Gunning for Grandma?*
Row 2 Seat 4 quotes President Obama during his Colorado Stump Stop for Health care as saying, “I just lost my grandmother last year. I know what its like to watch somebody you love who’s ageing (sic), deteriorate and have to struggle with that,” said Obama. “So the notion that I somehow – I ran for office, that public members of congress are in this so they can go around pulling the plug on grandma. I mean when you start making arguments like that, that’s simply dishonest.”
I don’t believe President Obama or any member of Congress is specifically going around building a case to pull the plug on anyone’s grandma. I do believe that your grandma and your grandma and your grandma and all the other grandmas out there get aggregated into one big number of thousands of people who, at some point, will never get well and who will inevitably die. When all those numbers come rolling into a health care review panel deciding where to allocate scarce resources, somebody’s grandma is gonna lose, because at that point she isn’t someone’s grandma, she’s a huge resource drain with no chance for a positive result. Inevitably, there’s a significant chance that no matter how hard people on the panel try to remember, “Hey, this is someone’s grandma,” they are going to see a never-ending line of large expenditures. And they’re going to have to weigh someone’s grandma who’s never going to get well against someone’s little boy or little girl who just might be able to make it and find the cure for global warming** if they could get the same amount of money we’ve been allocating for grandma so she can remain a near comatose vegetable in a nursing home where you don’t visit her any more than necessary. Responsible health care panel members will make the tough decision and opt to fund treatment for that little girl or boy and deny treatment for grandma. The first few times it will be with a heavy heart. Then they will steel themselves and block that area off in their mind, and the decisions will get easier.

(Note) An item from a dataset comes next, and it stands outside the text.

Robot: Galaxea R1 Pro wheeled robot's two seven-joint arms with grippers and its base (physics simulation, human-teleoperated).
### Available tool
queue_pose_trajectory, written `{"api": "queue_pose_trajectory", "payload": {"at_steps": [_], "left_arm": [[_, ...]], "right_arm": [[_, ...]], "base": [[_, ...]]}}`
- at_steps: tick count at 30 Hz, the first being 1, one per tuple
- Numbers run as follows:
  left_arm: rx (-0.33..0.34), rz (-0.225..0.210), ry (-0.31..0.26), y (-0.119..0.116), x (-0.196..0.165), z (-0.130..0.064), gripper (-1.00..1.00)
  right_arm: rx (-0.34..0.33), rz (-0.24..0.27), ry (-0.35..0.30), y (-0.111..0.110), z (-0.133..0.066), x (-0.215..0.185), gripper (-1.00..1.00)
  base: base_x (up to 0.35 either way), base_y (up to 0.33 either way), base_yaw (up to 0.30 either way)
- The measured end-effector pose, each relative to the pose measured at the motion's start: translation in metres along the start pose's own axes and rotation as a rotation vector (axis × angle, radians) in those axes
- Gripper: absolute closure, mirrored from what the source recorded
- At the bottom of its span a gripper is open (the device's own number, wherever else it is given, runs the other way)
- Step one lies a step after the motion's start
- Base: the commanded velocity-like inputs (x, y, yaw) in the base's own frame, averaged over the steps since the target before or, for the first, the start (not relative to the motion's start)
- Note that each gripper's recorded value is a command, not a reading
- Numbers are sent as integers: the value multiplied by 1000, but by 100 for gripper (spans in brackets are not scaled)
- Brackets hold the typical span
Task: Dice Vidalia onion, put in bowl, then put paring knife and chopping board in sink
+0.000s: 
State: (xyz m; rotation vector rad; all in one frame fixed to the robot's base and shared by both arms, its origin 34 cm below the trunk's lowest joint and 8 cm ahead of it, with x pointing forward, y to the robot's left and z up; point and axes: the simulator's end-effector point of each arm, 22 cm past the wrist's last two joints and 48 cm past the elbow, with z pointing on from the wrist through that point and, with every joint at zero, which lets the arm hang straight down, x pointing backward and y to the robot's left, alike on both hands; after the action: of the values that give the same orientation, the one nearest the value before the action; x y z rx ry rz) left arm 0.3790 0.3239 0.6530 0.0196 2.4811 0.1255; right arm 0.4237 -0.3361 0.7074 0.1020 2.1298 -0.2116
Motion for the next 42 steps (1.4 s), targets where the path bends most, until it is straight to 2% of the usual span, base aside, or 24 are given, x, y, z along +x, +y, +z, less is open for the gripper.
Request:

But really, some of those decisions should never reach that point. At some point it becomes selfish and irresponsible to maintain someone with no hope on life support just so you don’t feel guilty for pulling the plug — no matter what age the person is. These battles rage in courts and hospital rooms all the time. They can be very divisive for families. Making the call to pull the plug is tough — it means you’ve given up hope, and no matter how hopeless the situation is, some people will always wonder if they prevented miracle by not waiting long enough. For these people, the health care panels will ease that guilt. I’m sure the altruistic goal of the end-of-life counseling which has caused such furor is to allow the elderly person to document their wishes to make that decision easier for family members. Health care directives and living wills are designed so your loved ones can carry out your wishes with less guilt and fear that they are making the wrong decision. Every five years or when a major health change takes place is not an unreasonable time to update these directives. However, improperly implemented or implemented with a different spirit than what I’ve described, it could be a terrifying harassment time used to browbeat seniors at a vulnerable time into adopting a less aggressive treatment than they might have ordinarily have done. That would be bad, and that’s what people are afraid of — there is a significant lack of trust in the President, Congress, and the government bureaucracy at large. And that lack of trust has been earned through years of bureaucratic screw-ups that have cost people their lives or livelihoods. These decisions are too important to turn over to to a hastily scrawled, pork-filled, power hungry piece of legislation where the goal to stamp “Done” appears more important to our elected officials than actually thoughtfully producing reform that works.
For that reason, this legislation needs to be dropped. If reform is to be developed, it needs to be accomplished carefully, with precision, incorporating as much of the usable structure we already have. Either build an administrative patch to allow non government employees to opt into one of the hundreds of government employee plans out there (impossible now because without being a government employee, they don’t have access to the system, but if the administrative database segment could be developed to all the vital information to be entered and maintained, this could be done with minimal difficulty) or legislate the reform in segments. Begin with overarching goals and timelines, then fill in the pieces are they are vetted and hammered out in ways that make sense and are ensured as little government involvement as possible while still ensuring access to care for those who need and want it.
* Posted earlier today on my Facebook Notes page.
** yes, in case you were wondering, that is sarcasm.